Holes in central spindle
Holes with chewed fibre sticking out in central spindle Triangular cuts on leaves
  • The adult beetle bores into the unopened fronds and spathes. Damage by the pest leads to 10 to 15% loss in yield.
  • The attacked frond when fully opened shows characteristic triangular cuts.
  • Central spindle appears cut or toppled
  • Fully opened fronds showing characteristic diamond shaped cuttings
  • Holes with chewed fibre sticking out at the base of central spindle.

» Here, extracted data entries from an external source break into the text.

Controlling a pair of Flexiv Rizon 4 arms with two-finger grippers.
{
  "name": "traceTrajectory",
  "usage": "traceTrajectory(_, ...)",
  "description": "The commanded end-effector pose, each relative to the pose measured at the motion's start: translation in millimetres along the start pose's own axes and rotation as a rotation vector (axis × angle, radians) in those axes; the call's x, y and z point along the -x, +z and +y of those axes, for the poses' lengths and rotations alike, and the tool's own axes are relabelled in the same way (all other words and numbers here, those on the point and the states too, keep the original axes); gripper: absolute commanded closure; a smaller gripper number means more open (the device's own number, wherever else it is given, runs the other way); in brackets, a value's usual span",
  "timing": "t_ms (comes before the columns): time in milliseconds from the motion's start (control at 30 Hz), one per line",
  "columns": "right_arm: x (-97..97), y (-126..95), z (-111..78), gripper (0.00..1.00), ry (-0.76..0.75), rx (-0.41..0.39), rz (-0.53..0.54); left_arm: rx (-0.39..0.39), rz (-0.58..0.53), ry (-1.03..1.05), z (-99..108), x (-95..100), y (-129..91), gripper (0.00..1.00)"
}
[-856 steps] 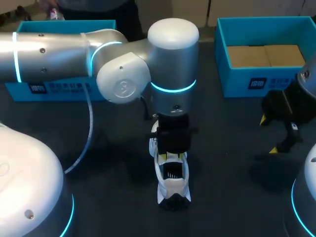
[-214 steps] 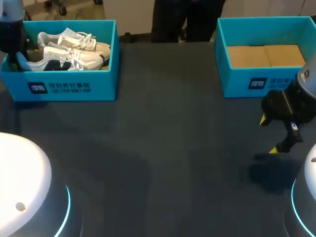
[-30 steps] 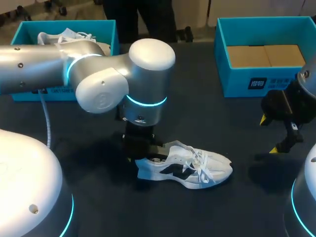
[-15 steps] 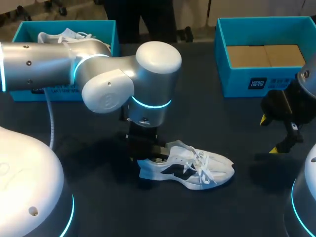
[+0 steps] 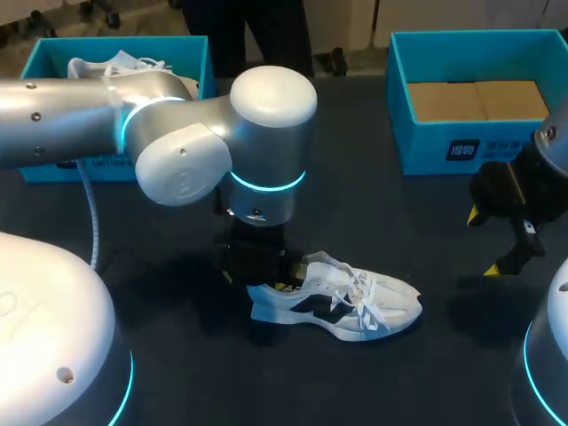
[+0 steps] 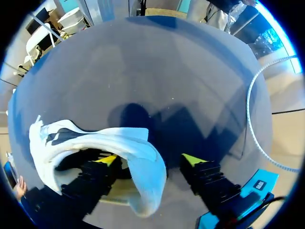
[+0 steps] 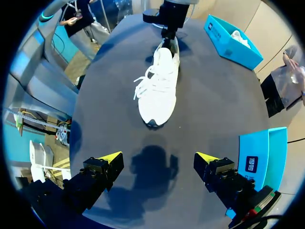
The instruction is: Take the shoe out of the shoebox, open the shoe tongue, remove and reinsert the insole, then place the shoe into the shoebox
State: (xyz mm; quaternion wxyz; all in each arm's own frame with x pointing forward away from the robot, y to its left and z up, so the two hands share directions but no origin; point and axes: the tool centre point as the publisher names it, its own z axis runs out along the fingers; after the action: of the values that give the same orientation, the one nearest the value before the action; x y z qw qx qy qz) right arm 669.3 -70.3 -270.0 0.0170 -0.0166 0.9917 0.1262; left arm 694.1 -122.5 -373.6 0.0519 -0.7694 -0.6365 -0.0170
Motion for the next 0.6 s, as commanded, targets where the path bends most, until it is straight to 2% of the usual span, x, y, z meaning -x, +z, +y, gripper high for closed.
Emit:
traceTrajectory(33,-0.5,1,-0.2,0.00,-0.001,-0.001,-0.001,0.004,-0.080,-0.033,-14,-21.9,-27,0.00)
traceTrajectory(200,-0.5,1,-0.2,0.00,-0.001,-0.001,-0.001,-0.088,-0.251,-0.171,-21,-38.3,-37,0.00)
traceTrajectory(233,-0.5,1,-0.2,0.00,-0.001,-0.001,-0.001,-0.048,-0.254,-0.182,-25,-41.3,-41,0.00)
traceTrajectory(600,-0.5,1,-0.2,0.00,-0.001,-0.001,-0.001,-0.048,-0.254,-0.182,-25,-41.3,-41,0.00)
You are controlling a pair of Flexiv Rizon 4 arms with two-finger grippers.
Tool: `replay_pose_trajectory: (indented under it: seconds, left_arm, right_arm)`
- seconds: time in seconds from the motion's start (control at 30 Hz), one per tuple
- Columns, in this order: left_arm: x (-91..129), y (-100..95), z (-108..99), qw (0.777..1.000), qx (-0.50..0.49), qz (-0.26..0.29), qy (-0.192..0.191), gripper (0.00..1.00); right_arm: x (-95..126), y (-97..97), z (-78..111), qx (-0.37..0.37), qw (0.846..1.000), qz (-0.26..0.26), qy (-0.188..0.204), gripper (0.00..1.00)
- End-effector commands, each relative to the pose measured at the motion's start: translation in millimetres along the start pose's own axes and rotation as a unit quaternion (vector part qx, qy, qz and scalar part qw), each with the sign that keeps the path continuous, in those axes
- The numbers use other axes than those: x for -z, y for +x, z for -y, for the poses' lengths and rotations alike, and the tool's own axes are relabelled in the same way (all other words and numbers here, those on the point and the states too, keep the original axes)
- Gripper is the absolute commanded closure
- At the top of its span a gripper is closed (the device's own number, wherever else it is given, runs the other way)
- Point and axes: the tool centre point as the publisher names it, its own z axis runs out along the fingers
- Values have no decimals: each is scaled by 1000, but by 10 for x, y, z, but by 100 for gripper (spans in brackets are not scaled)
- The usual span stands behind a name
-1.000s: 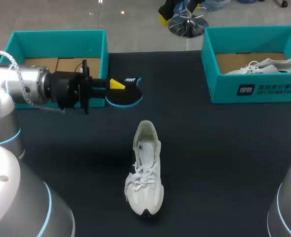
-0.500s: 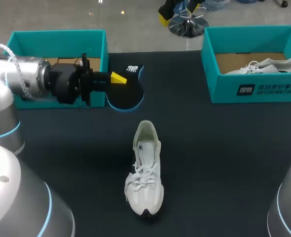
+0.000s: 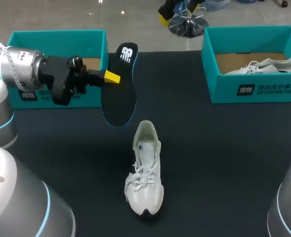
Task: Take the shoe out of the shoebox, open the shoe tongue, remove and reinsert the insole, then place the shoe into the shoebox
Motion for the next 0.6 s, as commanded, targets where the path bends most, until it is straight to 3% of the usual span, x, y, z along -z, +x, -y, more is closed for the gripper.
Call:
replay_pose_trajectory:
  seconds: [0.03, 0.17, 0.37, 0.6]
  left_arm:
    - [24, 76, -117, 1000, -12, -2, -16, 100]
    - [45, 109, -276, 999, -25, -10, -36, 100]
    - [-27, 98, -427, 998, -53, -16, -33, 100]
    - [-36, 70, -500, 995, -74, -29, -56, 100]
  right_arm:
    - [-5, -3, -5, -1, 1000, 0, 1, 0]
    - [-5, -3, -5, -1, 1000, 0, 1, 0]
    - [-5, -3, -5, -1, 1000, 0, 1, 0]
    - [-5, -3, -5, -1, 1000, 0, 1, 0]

Identification of the Pest:

Rhinoceros Beetle
  • Egg: Oval creamy white egg in manure pits or decaying vegetable matter at a depth of 5 to 15 cm. Egg periods is 8 to 18 days. Female laid 140 to 150 eggs.
  • Grub: Grub is stout, sluggish, white "C"-shaped with pale brown head and found at a depth of 5 to 30 cm.
  • Pupa: Grub pupates in earthen cells at a depth of 0.3 to 1 m
  • Adult: Adult beetle is stout, brownish black or black and has a long horn projecting dorsally from the head in male. Horn is short in female.


(i) Cultural Method:

  • Remove and burn all dead coconut trees in the garden (which are likely to serve as breeding ground) to maintain good sanitation.
  • Collect and destroy the various bio-stages of the beetle from the manure pits (breeding ground of the pest) whenever manure is lifted from the pits.

(ii) Mechanical Method:

  • During peak period of population build up, the adult beetle may be extracted from the palm crown using GI hooks.
  • Set up light traps following the first rains in summer and monsoon period to attract and kill the adult beetles.

(iii) Chemical Method:

  • The topmost three leaf axils around the spindle may be filled with any of the following mixtures as a prophylactic measure:
(a) Sevidol 8G 25 g + fine sand 200 g, which is to be done thrice in a year in April-May, September-October and December-January.
(b) For seedlings, apply Naphthalene balls 10.5 g (approx. three to four balls) covered with fine sand, once in 45 days.
  • Place phorate 10 G 5 g in perforated sachets in two inner most leaf axils for 2 times at 6 months intervals.
  • Treat manure pits and other possible breeding sites with 0.01% carbaryl (50 % WP) on w/w basis. Treatment will have to be repeated every six months.

(iv) Trap Method:

Rhinoceros Beetle
Trapped Rhinoceros Beetle
  • Set up Rhino lure pheromone trap @ 5 traps/ha to trap and kill the beetles. The dispenser may be hanged in a plastic bucket having 2 liter of insecticide solution once in a week. Trapped beetles can be disposed off.

(v) Biological Method:

  • Application of green muscardine fungus, Metarrhizium anisopliae @ 5 x 1011 spores / m3 - spray 250ml Metarrizhium culture + 750ml water in manure pits to check the perpetuation of the pest.
  • Field release of Baculovirus oryctes inoculated adult rhinoceros beetle @ 15 beetles/ha reduces the leaf and crown damage caused by this beetle.
  • Soak castor cake at 1 kg in 5 liter of water in small mud pots and keep them in the coconut gardens to attract and kill the adults.
  • Apply mixture of either neem seed powder + sand (1:2) @150 g per palm or neem seed kernel powder + sand (1:2) @150 g per palm in the base of the 3 inner most leaves in the crown.